Mais comme dans la capitale Pretoria vendredi, la DA a obtenu le soutien du parti arrivé en troisième position, les Combattants pour la liberté économique (EFF) du populiste Julius Malema, ainsi que celui de plusieurs petits partis pour rafler la mairie. C’est la première fois depuis la fin de la dictature raciste de l’apartheid en Afrique du Sud et l’avènement de la démocratie il y a 22 ans que l’ANC ne contrôle pas la ville de Johannesburg.
Quatre des six plus grandes métropoles du pays, Johannesburg, Pretoria, le Cap (sud-ouest) et Port Elizabeth (sud) sont désormais gouvernées par des maires de l’opposition.
L’ANC a gardé sa majorité absolue dans la métropole de Durban (sud-est) et est en ballottage à Ekhuruleni – grande métropole industrielle de l’est de Johannesburg – qui vote mardi pour élire son maire.
Au niveau national, le parti de Nelson Mandela a essuyé un revers historique lors de ces élections municipales, en enregistrant le score le plus bas de son histoire, avec moins de 54% des voix.
Le vote de Johannesburg a été retardé lundi par le décès d’une conseillère municipale de l’ANC qui, après un malaise, s’est effondrée dans la salle du conseil, quelques minutes avant l’élection du maire.
– Millionnaire noir autodidacte –
“Nous allons apporter le changement, un changement qui va créer des emplois pour notre peuple”, a lancé Herman Mashaba après son élection.
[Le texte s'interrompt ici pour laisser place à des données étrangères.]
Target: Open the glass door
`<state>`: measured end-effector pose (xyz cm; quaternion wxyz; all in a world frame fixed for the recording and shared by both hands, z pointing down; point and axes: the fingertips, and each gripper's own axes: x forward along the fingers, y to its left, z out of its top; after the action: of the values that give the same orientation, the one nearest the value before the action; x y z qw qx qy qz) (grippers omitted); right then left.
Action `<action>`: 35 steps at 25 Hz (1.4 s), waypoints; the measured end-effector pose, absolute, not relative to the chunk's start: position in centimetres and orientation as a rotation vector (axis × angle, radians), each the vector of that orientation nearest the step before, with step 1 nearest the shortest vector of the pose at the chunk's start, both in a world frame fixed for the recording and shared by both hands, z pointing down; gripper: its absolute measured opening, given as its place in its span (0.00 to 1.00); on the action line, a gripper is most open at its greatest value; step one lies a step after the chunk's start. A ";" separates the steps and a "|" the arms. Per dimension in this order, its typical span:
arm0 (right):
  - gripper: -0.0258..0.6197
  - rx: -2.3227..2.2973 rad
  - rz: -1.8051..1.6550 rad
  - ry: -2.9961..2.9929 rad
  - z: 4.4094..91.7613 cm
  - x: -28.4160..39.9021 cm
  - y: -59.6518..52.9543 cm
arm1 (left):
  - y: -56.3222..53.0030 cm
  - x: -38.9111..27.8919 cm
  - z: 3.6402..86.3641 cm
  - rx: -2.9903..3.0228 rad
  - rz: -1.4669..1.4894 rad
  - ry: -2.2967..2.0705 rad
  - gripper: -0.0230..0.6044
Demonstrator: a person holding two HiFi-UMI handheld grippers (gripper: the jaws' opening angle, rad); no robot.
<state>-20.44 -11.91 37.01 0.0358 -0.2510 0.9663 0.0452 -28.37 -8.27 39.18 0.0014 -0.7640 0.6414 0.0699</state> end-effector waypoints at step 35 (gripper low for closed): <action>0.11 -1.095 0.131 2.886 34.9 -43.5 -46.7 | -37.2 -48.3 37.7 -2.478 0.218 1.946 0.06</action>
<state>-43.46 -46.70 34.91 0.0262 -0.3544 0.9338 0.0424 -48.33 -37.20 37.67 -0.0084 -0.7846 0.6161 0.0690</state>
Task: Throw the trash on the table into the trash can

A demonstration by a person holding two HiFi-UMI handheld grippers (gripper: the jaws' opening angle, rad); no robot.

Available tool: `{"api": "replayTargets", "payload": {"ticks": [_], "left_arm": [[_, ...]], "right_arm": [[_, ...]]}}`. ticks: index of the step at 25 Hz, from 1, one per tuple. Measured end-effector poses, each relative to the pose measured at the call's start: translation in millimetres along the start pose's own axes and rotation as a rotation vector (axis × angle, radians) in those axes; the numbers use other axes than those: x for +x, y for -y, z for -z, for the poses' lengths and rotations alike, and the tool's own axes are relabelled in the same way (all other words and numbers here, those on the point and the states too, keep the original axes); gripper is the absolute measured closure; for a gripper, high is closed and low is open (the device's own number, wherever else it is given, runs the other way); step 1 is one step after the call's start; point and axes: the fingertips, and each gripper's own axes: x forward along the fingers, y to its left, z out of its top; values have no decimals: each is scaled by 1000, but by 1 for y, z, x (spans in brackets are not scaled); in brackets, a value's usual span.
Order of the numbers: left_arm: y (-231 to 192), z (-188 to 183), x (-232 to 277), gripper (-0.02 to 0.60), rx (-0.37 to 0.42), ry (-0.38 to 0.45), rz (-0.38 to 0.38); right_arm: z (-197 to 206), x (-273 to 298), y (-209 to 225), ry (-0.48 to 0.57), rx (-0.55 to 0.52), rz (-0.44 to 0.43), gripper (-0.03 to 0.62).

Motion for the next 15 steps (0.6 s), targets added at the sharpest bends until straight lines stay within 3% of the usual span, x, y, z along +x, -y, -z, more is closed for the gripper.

“Il n’est pas juste qu’aujourd’hui des gens vivent sans toilettes dans une métropole qui est vue comme une ville de classe mondiale”, a-t-il ajouté, précisant qu’il voulait “rendre de la dignité” à ses habitants.
Millionnaire autodidacte noir sud-africain qui aura 57 ans vendredi, M. Mashaba a fait fortune à la fin de l’apartheid en créant une marque de produits de beauté intitulée “Black Like Me”. Fils d’une femme de ménage, il a grandi dans la pauvreté dans un township près de Pretoria et a enchaîné les petits emplois avant de lancer sa propre entreprise.
Son investissement en politique, du côté des libéraux de la DA, demeure très récent puisque ce scrutin municipal constituait sa première campagne électorale.
“A partir de ce soir, la corruption est notre ennemie numéro un”, a également affirmé l’homme d’affaires désormais édile. Plusieurs analystes expliquent le recul de l’ANC dans les urnes par les scandales de corruption qui entourent le deuxième mandat du président Jacob Zuma. Mais depuis le scrutin, le parti a exclu toute démission du chef de l’Etat.
Comme Solly Msimanga, candidat de la DA et élu à Pretoria vendredi, Herman Mashaba devra cependant manier l’art du compromis pour gouverner Johannesburg. S’il a bénéficié du vote de l’EFF pour être élu, le leader du parti de gauche radicale Julius Malema a fait clairement savoir qu’il ne s’agissait pas d’une coalition.
Les maires DA devront donc trouver des points d’entente au cas par cas avec EFF pour faire passer leurs mesures. Une gymnastique qui semble complexe tant les différences idéologiques entre le parti libéral et celui de gauche radicale sont profondes.